I revisited this 4" based model the other day, since one of my customers did some exerimenting with my 2.6" based kit to move the CG back from 5/8" to 1 3/4" back from the chine/wing junction, I was hoping I could scale it appropriately on this model which balanced at 1/2" back from the junction and get a longer glide with less drag from up trim and potentially reduce weight. The model is relatively proportional to the small one so was hoping I could go back to 2.5" or a little more back.
On my model the nose cone was hand roto cast and a bit heavy but it balanced fine at the original position without lead and the battery and receiver in the nose cone. To move the CG back I had to move the RX and battery to the back of the model, mounted inside the open end of the model on the foam motor support strips with velcro. I got rid of the servo extensions and cut an inch off the nose cone shoulder to reduce weight as well.
This got my ready to fly weight down to 16.1 oz rtf instead of 17.1. I usually fly this on F-24 or E-20 or F-32 motors with ejection removed. The E-6 is too wimpy for 17 oz. However at 16.1 it would be marginal. One of my customers has built a 1/14 scale B-52 R/C aircraft in nasa colors and is planning on dropping and air starting his X-15 kit he got from me. I wanted to test this so he could reduce weight since he will have to carry onboard ignition ckts. Since he is starting horizontal the E-6 will give a nice long burn and plenty of thrust for a 45 degree climb out.
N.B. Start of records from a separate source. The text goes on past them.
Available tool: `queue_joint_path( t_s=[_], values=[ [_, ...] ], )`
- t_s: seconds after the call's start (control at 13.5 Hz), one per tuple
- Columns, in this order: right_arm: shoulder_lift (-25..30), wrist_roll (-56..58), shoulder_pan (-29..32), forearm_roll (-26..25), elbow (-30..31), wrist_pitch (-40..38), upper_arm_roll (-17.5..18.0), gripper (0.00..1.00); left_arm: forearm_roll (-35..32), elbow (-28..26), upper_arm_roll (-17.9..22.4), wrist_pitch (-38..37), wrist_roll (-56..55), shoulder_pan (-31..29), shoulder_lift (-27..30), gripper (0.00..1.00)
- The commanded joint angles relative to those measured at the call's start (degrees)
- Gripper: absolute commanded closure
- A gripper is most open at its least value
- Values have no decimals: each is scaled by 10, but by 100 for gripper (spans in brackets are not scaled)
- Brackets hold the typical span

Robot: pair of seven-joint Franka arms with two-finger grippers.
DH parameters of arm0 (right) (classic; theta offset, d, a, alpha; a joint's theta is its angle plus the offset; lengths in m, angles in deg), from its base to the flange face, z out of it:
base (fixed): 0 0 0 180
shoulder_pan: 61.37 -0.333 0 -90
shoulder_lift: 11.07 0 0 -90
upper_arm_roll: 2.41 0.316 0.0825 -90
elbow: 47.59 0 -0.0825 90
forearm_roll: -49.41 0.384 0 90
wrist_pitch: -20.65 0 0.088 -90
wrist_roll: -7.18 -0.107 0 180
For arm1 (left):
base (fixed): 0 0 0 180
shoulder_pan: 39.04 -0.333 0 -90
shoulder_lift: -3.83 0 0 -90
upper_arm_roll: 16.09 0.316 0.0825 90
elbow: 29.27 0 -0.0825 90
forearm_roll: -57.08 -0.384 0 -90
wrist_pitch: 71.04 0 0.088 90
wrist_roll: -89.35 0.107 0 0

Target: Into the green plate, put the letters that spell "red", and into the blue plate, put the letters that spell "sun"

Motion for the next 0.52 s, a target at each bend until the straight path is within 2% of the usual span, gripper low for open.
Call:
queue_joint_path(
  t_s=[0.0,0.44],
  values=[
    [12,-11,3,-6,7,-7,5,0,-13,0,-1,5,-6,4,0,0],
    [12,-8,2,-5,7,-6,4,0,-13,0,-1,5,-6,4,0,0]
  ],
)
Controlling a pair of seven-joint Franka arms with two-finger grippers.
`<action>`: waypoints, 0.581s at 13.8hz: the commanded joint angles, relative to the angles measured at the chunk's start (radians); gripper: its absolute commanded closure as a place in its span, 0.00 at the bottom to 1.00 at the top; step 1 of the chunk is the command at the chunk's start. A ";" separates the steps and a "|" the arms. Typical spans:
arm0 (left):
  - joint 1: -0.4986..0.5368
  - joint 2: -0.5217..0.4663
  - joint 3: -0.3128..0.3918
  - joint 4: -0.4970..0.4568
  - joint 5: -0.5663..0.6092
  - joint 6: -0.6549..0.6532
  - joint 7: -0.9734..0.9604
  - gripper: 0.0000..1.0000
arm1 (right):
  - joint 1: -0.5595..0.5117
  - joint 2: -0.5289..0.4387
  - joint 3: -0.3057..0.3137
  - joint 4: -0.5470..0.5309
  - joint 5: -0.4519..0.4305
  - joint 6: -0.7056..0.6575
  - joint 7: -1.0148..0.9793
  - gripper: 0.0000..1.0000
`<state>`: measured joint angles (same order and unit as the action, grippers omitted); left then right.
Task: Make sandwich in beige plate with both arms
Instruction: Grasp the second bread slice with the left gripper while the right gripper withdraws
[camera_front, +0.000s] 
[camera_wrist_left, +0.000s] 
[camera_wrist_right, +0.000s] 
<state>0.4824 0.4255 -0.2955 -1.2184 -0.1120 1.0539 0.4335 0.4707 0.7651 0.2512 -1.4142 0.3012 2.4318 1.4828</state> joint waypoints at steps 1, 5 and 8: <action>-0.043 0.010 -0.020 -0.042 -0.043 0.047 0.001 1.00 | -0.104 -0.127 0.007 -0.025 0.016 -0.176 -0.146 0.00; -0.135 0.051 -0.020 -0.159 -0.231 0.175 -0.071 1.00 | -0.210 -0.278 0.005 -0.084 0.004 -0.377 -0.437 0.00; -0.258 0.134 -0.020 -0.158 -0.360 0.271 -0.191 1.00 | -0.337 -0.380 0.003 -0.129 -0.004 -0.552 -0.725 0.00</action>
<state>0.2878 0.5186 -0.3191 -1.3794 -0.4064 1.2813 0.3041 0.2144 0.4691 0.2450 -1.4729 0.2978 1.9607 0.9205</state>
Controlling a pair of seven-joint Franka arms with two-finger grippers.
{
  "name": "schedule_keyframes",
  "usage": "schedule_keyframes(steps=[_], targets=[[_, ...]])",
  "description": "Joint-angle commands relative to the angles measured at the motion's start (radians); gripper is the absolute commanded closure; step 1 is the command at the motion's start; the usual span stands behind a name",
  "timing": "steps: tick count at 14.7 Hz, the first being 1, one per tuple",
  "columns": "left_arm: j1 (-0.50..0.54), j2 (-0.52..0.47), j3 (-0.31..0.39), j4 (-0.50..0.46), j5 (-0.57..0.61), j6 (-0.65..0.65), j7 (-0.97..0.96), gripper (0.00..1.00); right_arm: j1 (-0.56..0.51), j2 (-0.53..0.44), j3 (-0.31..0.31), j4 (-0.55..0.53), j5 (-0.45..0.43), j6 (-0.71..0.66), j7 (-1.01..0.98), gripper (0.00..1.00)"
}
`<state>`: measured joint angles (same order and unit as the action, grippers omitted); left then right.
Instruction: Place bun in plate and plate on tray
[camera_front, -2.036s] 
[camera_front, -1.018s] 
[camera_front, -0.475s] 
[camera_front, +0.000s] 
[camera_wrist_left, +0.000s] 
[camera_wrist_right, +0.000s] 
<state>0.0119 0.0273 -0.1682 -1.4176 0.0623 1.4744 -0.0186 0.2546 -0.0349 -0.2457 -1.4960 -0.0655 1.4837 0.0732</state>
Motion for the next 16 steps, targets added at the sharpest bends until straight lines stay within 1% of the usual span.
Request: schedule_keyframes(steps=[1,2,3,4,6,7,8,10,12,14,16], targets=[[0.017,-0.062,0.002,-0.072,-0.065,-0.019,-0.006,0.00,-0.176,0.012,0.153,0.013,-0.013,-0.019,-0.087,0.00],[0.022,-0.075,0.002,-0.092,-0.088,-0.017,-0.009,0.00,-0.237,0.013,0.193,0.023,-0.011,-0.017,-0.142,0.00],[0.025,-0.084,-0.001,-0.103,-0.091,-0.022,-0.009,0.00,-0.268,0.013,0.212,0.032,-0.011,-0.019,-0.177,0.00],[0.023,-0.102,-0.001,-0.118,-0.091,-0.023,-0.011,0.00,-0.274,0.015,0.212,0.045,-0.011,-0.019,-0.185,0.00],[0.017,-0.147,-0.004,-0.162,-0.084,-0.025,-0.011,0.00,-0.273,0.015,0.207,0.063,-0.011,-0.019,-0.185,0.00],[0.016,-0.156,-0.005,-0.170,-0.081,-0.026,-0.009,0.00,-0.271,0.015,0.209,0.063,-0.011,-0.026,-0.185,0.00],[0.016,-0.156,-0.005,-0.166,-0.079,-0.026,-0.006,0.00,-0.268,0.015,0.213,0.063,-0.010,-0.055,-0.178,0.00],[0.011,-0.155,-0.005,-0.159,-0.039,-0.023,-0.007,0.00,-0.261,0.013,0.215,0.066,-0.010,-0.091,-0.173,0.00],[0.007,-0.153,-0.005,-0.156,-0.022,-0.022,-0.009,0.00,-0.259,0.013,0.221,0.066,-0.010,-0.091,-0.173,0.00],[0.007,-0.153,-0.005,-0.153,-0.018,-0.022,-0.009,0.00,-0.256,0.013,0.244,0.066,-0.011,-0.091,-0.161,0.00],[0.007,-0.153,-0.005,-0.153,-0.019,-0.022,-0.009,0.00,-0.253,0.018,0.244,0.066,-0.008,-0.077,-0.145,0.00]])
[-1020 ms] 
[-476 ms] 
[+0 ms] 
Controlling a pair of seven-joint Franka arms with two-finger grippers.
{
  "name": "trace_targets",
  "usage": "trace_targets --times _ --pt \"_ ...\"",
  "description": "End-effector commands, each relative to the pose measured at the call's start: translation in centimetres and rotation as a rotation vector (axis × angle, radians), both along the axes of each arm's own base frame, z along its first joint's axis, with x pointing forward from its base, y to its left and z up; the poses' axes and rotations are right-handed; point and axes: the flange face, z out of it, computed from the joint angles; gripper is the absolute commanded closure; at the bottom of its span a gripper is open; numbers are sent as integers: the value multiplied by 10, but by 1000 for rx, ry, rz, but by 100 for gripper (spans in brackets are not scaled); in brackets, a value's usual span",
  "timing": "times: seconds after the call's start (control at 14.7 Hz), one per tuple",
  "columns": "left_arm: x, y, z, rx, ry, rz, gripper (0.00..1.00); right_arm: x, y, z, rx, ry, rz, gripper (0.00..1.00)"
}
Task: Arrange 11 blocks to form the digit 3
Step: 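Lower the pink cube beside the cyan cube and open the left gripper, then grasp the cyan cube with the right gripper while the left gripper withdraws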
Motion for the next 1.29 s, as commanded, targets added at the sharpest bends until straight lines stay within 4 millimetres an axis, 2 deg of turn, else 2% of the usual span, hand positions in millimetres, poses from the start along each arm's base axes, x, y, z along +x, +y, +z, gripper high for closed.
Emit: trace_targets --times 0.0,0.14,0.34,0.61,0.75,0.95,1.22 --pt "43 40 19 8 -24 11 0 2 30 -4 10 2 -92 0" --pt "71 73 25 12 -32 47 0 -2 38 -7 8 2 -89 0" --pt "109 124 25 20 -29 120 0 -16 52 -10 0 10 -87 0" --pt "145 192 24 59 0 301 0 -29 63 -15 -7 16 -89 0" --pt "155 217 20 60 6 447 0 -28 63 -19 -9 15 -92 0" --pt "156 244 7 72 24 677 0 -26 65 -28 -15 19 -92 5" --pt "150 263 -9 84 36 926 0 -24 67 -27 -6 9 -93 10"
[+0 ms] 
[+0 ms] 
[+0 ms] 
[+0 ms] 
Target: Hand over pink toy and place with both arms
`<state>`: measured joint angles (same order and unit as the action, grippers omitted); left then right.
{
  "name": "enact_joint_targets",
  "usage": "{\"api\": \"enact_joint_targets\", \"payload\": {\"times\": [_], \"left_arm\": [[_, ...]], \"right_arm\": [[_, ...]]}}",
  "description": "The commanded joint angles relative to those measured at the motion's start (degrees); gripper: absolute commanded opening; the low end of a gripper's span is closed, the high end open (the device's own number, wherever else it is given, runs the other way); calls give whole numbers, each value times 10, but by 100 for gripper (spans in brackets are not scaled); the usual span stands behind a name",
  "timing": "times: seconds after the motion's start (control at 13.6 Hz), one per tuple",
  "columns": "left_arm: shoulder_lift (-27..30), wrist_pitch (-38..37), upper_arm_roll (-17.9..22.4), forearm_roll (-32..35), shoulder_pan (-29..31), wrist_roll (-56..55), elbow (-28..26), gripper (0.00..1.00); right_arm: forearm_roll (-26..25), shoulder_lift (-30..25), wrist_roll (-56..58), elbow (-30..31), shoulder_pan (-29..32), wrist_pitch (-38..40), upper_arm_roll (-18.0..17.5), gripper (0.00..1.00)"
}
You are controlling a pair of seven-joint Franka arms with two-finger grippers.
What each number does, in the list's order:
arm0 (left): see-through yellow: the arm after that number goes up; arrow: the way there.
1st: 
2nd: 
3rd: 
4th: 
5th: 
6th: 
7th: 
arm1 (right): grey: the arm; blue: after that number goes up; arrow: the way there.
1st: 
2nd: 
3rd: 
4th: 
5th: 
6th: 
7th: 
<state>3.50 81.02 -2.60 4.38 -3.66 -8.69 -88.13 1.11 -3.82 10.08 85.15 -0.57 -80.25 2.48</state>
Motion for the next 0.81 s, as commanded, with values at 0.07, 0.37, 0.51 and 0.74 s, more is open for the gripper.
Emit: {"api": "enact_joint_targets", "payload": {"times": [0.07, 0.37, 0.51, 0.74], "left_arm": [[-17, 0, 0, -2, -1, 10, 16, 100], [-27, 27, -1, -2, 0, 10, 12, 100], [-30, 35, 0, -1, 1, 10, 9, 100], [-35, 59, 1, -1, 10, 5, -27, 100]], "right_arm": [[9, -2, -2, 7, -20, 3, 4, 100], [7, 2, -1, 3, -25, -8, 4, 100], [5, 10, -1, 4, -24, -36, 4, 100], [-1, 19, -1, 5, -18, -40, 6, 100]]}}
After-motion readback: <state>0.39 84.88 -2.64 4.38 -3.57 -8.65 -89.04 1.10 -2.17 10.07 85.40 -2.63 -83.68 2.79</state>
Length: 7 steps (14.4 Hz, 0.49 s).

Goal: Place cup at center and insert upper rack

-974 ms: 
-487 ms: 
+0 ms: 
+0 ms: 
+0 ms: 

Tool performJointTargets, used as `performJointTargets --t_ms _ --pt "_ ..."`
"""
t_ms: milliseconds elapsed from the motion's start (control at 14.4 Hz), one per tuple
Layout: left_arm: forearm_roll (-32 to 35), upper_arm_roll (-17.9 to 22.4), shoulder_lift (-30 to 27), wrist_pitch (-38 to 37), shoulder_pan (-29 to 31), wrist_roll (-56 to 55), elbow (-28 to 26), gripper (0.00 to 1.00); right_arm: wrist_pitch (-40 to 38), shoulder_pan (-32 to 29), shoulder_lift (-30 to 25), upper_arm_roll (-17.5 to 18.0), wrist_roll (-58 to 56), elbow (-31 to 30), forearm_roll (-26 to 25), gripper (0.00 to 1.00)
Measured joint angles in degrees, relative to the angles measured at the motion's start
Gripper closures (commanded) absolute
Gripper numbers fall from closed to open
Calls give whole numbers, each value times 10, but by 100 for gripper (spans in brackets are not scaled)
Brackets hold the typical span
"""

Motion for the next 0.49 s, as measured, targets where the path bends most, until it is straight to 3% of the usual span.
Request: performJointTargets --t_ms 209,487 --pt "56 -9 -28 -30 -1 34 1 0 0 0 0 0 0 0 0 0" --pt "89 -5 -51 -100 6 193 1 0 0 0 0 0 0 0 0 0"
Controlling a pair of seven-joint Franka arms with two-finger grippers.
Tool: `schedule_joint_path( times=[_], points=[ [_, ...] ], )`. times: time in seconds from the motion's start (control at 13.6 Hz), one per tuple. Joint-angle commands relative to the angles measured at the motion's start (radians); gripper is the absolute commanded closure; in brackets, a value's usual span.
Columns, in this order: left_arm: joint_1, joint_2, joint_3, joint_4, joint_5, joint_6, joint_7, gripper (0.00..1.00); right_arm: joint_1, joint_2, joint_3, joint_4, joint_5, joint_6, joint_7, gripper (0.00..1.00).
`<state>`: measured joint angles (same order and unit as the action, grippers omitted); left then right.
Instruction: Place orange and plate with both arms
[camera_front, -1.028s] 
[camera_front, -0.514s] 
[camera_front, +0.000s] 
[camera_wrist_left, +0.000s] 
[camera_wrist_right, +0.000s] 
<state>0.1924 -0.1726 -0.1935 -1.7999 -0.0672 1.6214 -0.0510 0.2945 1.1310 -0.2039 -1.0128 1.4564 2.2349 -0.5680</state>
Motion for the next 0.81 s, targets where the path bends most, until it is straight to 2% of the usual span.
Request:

I started at 2.5" back which should have been slightly conservative, and it boosted slow but fine, but when I clicked in up trim it did a nice slow half flat spin, I figured I was tail heavy and no forward airspeed and too much up trim, so I hit the trim off, to pitch the nose down and get air speed and then remembered I had a middle switch position that had half of the up trim set so tried that, it was better but still too easy to over flare with small inputs.
I landed and put back a quarter ounce into the nose and reduced the up trim to about 1/4" instead of 5/8" and flew it again and it was fine. So I'm now at 2" back from the wing/chine intersection at the leading edge.
Interesting to see how it didn't depart but it was not happy at the first balance/up trim setting... I figured if it would fly stable with this low thrust motor and CG it will be fine with the higher thrust motors I normally use.